Exercise directions :: Report every line of the records beneath this task that holds the string "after".

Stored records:
-- Opening Marker --

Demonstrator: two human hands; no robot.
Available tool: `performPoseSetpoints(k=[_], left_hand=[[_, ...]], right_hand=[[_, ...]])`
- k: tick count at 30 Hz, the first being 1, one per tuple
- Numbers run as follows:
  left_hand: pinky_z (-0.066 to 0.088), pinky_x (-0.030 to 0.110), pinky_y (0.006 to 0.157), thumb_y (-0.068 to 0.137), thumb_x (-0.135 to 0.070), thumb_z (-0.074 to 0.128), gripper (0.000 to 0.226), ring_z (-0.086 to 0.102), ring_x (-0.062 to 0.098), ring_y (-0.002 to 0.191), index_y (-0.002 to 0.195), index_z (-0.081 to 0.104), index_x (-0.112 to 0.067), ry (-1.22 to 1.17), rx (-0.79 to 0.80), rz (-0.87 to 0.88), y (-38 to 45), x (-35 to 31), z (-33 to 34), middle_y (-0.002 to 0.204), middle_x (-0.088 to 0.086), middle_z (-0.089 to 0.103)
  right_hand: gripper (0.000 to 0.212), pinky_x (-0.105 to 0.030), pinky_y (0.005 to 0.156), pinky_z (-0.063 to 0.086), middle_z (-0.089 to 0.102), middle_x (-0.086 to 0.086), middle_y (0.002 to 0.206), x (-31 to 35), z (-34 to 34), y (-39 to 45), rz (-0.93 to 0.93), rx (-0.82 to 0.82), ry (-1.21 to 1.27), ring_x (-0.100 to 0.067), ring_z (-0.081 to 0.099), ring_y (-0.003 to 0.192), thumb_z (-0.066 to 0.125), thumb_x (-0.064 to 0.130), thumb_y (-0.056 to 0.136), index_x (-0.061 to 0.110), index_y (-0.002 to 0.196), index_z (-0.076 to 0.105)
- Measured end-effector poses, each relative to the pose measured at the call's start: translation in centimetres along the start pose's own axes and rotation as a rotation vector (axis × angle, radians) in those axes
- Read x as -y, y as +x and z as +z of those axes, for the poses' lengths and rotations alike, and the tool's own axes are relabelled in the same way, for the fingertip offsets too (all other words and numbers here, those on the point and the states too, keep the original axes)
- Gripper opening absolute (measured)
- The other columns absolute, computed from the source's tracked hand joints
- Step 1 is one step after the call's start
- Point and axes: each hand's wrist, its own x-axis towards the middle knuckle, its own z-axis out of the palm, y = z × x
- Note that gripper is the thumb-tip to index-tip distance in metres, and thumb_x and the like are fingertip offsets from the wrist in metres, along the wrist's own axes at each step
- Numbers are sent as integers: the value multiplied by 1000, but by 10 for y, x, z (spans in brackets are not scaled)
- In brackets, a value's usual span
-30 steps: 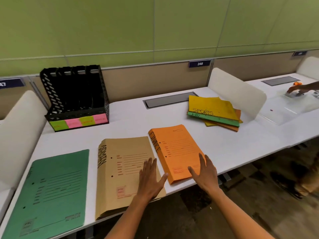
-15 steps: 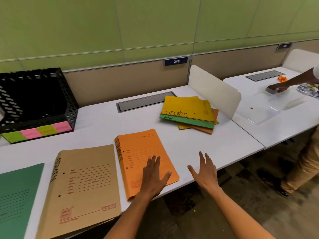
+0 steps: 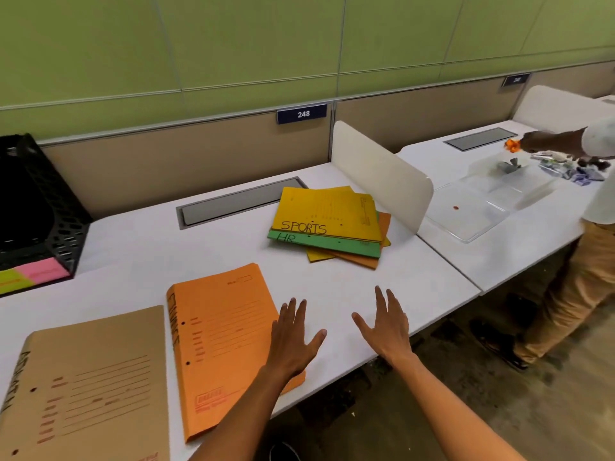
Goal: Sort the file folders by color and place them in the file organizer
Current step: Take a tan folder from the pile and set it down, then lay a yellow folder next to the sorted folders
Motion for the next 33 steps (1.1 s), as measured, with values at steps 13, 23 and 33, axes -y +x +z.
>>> performPoseSetpoints(k=[13, 23, 33], left_hand=[[0, 42, 120, 94, -56, 45, 80, -12, 16, 149, 155, 4, -24, -131, -23, 35, 141, -19, 1, 163, -2, -8], [13, 30, 119, 93, -49, 54, 78, 3, 11, 149, 154, 14, -22, -361, -112, -7, 202, -35, 2, 163, -2, 7], [20, 30, 117, 94, -38, 57, 70, 13, 14, 148, 153, 22, -21, -339, -184, -67, 256, -67, 10, 161, 1, 18]], right_hand=[[92, -49, 116, 21, 8, -11, 161, -1, -13, 126, -29, -68, -59, -29, 14, 147, 43, 70, 85, 21, 154, 6], [91, -49, 108, 36, 30, -16, 152, 4, -20, 211, -56, -61, 59, -33, 35, 136, 55, 63, 84, 15, 151, 18], [86, -51, 105, 38, 37, -14, 148, -6, -43, 307, -21, 91, 251, -37, 40, 131, 61, 52, 86, 17, 151, 18]])
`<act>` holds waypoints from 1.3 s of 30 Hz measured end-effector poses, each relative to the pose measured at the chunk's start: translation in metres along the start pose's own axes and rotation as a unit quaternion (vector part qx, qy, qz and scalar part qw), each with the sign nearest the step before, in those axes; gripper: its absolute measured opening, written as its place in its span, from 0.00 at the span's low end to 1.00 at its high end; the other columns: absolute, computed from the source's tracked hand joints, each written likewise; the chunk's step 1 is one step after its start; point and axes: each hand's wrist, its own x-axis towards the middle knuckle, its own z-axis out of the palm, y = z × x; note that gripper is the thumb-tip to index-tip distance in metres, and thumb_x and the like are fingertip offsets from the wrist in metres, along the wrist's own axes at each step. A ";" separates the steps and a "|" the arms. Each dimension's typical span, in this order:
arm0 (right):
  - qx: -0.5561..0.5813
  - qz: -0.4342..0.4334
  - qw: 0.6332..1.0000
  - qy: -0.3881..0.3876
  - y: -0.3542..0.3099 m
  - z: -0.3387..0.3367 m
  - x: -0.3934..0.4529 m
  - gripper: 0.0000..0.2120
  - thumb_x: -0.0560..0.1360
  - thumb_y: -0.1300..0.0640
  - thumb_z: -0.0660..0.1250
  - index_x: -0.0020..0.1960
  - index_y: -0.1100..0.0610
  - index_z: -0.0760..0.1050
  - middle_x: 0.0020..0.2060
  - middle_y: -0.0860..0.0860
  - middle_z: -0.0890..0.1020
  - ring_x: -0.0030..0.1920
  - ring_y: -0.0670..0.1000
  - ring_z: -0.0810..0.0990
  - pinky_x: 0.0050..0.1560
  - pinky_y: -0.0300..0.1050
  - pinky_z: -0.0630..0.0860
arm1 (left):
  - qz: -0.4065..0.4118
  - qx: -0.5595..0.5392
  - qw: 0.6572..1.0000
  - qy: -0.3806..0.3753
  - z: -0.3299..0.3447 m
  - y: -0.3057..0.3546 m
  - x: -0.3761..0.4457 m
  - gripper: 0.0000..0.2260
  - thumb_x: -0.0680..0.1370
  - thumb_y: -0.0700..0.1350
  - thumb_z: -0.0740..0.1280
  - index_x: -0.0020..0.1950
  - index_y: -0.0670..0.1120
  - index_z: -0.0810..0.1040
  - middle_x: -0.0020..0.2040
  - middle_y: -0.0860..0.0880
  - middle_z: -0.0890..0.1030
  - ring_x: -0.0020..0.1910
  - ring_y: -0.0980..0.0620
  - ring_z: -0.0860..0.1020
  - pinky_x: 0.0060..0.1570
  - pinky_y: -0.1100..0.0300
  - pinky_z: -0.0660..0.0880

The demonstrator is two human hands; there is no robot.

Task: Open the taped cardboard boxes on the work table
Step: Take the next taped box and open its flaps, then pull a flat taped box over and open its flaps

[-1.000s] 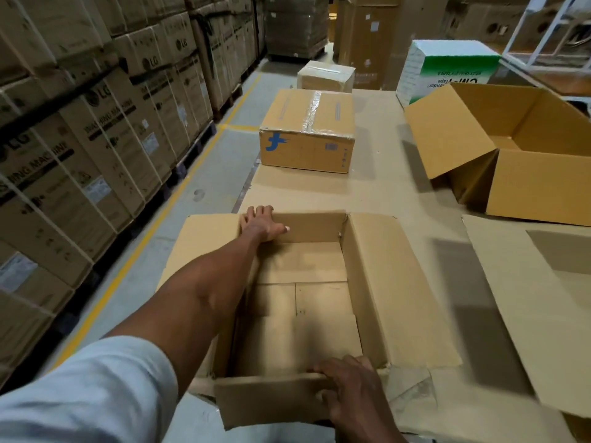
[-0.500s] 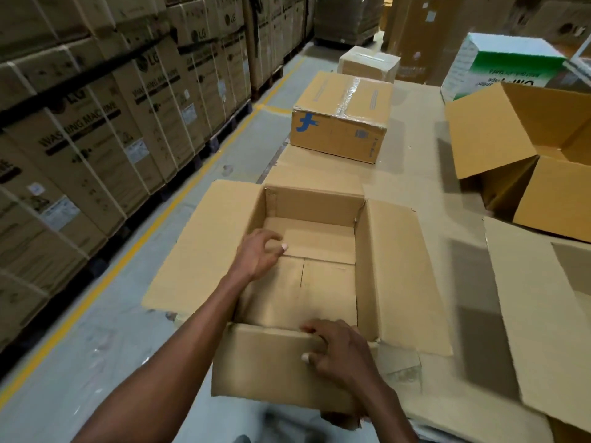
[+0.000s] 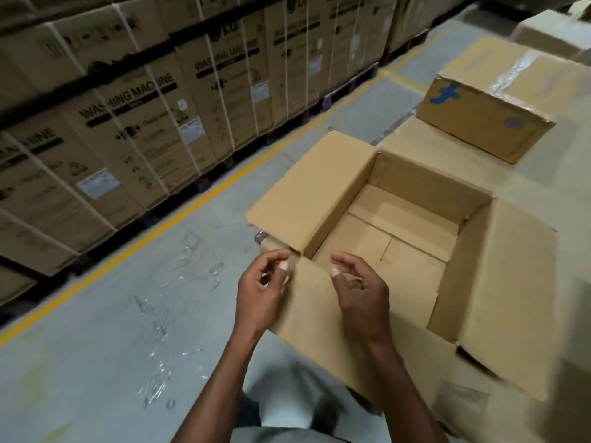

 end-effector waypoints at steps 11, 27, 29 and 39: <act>0.110 0.001 0.994 -0.028 -0.052 0.169 0.008 0.11 0.79 0.68 0.67 0.57 0.59 0.82 0.49 0.47 0.87 0.52 0.45 0.85 0.54 0.38 0.79 | -0.072 -0.031 0.997 0.010 -0.158 -0.031 0.063 0.07 0.82 0.44 0.67 0.56 0.53 0.83 0.52 0.52 0.85 0.50 0.51 0.83 0.51 0.57 0.76; 0.149 0.081 0.978 0.118 -0.081 0.291 0.148 0.11 0.79 0.65 0.67 0.54 0.51 0.82 0.48 0.48 0.87 0.39 0.51 0.85 0.39 0.36 0.77 | -0.071 -0.070 0.987 -0.128 -0.229 -0.012 0.290 0.10 0.84 0.46 0.64 0.56 0.47 0.84 0.50 0.45 0.85 0.45 0.47 0.83 0.50 0.56 0.78; 0.166 0.094 0.970 0.149 -0.076 0.300 0.185 0.10 0.79 0.63 0.67 0.54 0.51 0.82 0.48 0.49 0.87 0.39 0.50 0.85 0.37 0.36 0.76 | -0.061 -0.072 0.984 -0.152 -0.218 -0.008 0.332 0.10 0.84 0.47 0.64 0.56 0.48 0.84 0.49 0.46 0.85 0.45 0.47 0.83 0.50 0.57 0.78; 0.226 0.147 0.939 0.214 -0.081 0.325 0.390 0.10 0.79 0.63 0.65 0.55 0.51 0.80 0.47 0.51 0.87 0.38 0.51 0.84 0.38 0.44 0.77 | -0.086 -0.053 0.973 -0.208 -0.162 -0.002 0.526 0.10 0.84 0.47 0.63 0.56 0.49 0.84 0.50 0.46 0.85 0.46 0.46 0.83 0.54 0.52 0.77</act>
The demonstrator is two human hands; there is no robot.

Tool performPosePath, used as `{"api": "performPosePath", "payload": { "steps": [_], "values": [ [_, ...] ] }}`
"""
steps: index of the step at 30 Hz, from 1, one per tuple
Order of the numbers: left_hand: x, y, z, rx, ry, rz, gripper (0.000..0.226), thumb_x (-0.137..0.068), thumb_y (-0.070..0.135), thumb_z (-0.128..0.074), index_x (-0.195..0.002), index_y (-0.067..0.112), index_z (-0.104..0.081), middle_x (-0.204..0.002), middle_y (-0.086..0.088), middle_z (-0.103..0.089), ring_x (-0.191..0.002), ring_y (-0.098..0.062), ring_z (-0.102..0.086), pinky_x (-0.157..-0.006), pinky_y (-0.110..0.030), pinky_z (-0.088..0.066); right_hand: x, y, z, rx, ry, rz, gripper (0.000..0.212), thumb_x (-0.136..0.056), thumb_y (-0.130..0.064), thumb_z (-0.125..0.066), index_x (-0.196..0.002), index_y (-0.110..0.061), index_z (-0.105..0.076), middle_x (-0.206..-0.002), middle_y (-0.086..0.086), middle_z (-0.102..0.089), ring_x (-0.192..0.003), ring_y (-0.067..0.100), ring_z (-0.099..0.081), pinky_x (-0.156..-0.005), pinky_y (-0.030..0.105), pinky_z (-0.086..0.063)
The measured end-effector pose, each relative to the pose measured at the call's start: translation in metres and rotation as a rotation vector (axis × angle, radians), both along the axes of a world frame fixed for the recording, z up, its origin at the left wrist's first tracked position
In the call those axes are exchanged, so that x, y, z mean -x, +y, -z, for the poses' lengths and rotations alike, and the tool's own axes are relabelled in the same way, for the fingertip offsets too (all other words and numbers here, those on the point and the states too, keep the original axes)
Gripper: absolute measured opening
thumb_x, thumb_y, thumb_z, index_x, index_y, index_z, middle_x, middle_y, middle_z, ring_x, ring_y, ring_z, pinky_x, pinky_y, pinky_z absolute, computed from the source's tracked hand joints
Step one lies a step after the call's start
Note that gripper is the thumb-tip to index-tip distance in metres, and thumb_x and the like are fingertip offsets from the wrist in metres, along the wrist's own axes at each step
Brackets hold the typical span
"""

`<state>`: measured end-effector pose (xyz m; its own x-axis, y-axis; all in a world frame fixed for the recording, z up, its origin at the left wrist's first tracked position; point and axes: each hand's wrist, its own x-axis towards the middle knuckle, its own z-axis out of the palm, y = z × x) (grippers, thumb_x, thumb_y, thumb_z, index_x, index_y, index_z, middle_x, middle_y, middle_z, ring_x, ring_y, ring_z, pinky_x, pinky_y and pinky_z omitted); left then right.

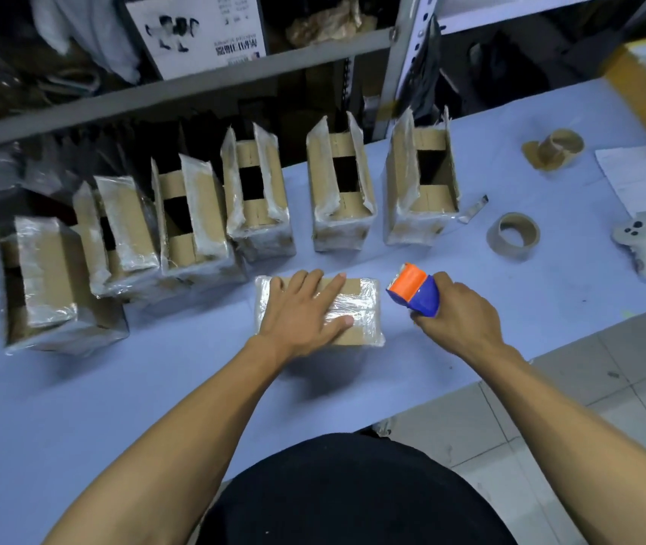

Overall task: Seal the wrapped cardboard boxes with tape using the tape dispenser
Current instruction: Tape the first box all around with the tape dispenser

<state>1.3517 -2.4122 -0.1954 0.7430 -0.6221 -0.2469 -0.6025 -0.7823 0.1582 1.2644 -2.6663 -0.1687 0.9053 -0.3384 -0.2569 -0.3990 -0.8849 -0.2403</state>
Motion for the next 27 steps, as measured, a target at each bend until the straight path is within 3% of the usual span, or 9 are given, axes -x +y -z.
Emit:
{"api": "performPosePath", "payload": {
  "steps": [3,6,9,13,16,19,22,25,27],
  "values": [
    [0.011,0.000,0.004,0.018,0.074,-0.104,0.073,-0.095,0.072,-0.023,-0.159,0.041,-0.006,-0.168,-0.003,-0.011,-0.152,-0.027,-0.008,-0.115,-0.058,-0.008,-0.004,-0.002,-0.014,-0.124,-0.091,0.067,0.037,-0.075,-0.046,-0.069,-0.094,-0.026,-0.044,-0.074,-0.008,-0.058,-0.063,0.014,-0.055,-0.050,0.026,-0.034],
    [0.015,-0.003,0.006,0.003,0.066,-0.127,0.073,-0.095,0.074,-0.018,-0.158,0.044,-0.001,-0.169,0.000,-0.003,-0.155,-0.027,0.005,-0.112,-0.068,0.014,-0.011,0.002,-0.022,-0.200,-0.146,0.093,0.038,-0.073,-0.050,-0.068,-0.093,-0.031,-0.043,-0.073,-0.015,-0.057,-0.065,0.004,-0.052,-0.051,0.026,-0.033],
    [0.017,-0.003,0.006,0.022,0.103,-0.171,0.074,-0.093,0.076,-0.018,-0.157,0.046,0.002,-0.170,0.002,0.000,-0.155,-0.025,0.009,-0.112,-0.067,0.016,-0.016,0.010,-0.019,-0.224,-0.110,0.143,0.038,-0.074,-0.047,-0.067,-0.096,-0.027,-0.043,-0.076,-0.009,-0.059,-0.066,0.014,-0.056,-0.051,0.027,-0.034],
    [0.023,-0.002,0.002,-0.003,0.107,-0.213,0.076,-0.091,0.077,-0.019,-0.158,0.045,-0.001,-0.165,-0.002,-0.016,-0.149,-0.029,-0.013,-0.116,-0.067,-0.004,-0.015,0.014,-0.011,-0.228,-0.015,0.232,0.040,-0.076,-0.042,-0.067,-0.098,-0.019,-0.042,-0.080,0.001,-0.060,-0.067,0.023,-0.056,-0.051,0.028,-0.036],
    [0.023,0.004,-0.004,-0.095,-0.007,-0.194,0.076,-0.091,0.078,-0.017,-0.157,0.041,-0.011,-0.145,-0.006,-0.043,-0.131,-0.031,-0.038,-0.103,-0.057,-0.026,-0.010,0.012,-0.009,-0.274,0.005,0.244,0.042,-0.073,-0.044,-0.069,-0.095,-0.021,-0.041,-0.078,-0.001,-0.059,-0.063,0.018,-0.057,-0.048,0.025,-0.035],
    [0.025,0.017,-0.007,-0.099,0.124,-0.345,0.077,-0.090,0.081,-0.020,-0.144,0.030,-0.043,-0.127,-0.008,-0.061,-0.114,-0.033,-0.056,-0.087,-0.044,-0.038,-0.006,0.009,-0.010,-0.304,0.003,0.220,0.041,-0.073,-0.047,-0.070,-0.089,-0.025,-0.040,-0.074,-0.003,-0.058,-0.059,0.017,-0.057,-0.044,0.024,-0.033],
    [0.035,0.027,-0.001,0.180,0.368,-0.562,0.061,-0.094,0.074,-0.033,-0.118,0.025,-0.059,-0.118,-0.003,-0.069,-0.106,-0.027,-0.063,-0.081,-0.037,-0.044,-0.008,0.011,-0.011,-0.300,-0.012,0.186,0.042,-0.073,-0.049,-0.072,-0.089,-0.025,-0.040,-0.075,-0.003,-0.058,-0.060,0.017,-0.057,-0.047,0.026,-0.035],
    [0.047,0.021,0.001,0.630,0.692,-0.777,0.049,-0.099,0.055,-0.047,-0.143,0.034,-0.046,-0.135,0.004,-0.062,-0.121,-0.022,-0.059,-0.107,-0.043,-0.044,-0.011,0.019,-0.013,-0.322,-0.027,0.151,0.043,-0.073,-0.050,-0.072,-0.091,-0.025,-0.042,-0.076,-0.004,-0.058,-0.061,0.016,-0.057,-0.049,0.026,-0.036],
    [0.056,0.008,0.002,0.750,0.741,-0.881,0.048,-0.101,0.049,-0.048,-0.147,0.038,-0.041,-0.134,0.005,-0.063,-0.120,-0.022,-0.061,-0.109,-0.047,-0.045,-0.012,0.027,-0.012,-0.341,-0.043,0.092,0.041,-0.073,-0.051,-0.071,-0.090,-0.027,-0.042,-0.075,-0.007,-0.058,-0.063,0.014,-0.057,-0.050,0.027,-0.036]
  ]
}}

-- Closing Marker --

Solved problem ::
- Step 1 is one step after the call's start
`<act>` holds waypoints from 1.3 s of 30 Hz measured end-effector poses, each relative to the pose measured at the chunk's start: translation in metres along the start pose's own axes and rotation as a unit quaternion (vector part qx, qy, qz and scalar part qw), each with the sign nearest the step before, in those axes; gripper: its absolute measured opening, written as its place in its span, from 0.00 at the span's low end to 1.00 at its high end; the other columns: absolute, computed from the source's tracked hand joints, each written likewise; the chunk's step 1 is one step after its start; point and axes: each hand's wrist, its own x-axis towards the middle knuckle, its own z-axis out of the palm, y = z × x; note that gripper is the thumb-tip to index-tip distance in metres, and thumb_x and the like are fingertip offsets from the wrist in metres, along the wrist's own axes at each step. A ";" separates the steps and a "|" the arms. Each dimension's typical span, in this order:
Step one lies a step after the call's start

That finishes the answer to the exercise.